Your task: Scan the lines below for the string "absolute" and copy every one that has it.
━━ Dataset section
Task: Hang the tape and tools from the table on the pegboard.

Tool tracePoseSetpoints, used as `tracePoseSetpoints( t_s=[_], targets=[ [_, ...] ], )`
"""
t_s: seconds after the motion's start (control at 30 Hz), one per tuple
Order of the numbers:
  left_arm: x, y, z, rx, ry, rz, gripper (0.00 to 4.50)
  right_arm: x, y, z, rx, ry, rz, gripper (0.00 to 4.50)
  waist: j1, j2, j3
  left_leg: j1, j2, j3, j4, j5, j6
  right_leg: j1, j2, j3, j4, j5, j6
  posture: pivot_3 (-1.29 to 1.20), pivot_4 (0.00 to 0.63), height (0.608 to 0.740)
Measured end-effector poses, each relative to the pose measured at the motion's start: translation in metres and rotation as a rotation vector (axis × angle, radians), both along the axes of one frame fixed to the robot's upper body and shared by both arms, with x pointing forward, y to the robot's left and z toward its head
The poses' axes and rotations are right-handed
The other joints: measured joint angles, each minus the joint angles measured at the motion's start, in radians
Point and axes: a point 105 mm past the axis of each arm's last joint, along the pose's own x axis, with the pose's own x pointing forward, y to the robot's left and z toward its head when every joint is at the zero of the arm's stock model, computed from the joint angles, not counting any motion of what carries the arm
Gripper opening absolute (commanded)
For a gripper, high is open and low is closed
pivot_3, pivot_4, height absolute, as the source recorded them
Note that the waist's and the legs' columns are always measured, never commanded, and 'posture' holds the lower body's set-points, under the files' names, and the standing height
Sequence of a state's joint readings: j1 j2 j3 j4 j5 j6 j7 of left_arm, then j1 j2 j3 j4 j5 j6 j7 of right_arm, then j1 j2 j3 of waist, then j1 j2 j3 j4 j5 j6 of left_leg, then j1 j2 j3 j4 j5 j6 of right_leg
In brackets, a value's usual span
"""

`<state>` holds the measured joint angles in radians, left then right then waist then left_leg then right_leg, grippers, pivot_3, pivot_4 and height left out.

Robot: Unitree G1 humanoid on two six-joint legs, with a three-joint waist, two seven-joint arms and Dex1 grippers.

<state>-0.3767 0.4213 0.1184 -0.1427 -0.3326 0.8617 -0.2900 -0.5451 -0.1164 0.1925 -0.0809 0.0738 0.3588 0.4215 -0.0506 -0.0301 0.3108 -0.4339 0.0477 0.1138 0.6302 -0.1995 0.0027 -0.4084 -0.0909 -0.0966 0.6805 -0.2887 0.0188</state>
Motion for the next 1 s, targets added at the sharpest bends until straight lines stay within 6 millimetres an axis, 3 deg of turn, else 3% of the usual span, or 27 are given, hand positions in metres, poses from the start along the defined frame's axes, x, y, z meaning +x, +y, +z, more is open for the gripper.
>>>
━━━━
Exercise result:
Gripper opening absolute (commanded)
pivot_3, pivot_4, height absolute, as the source recorded them

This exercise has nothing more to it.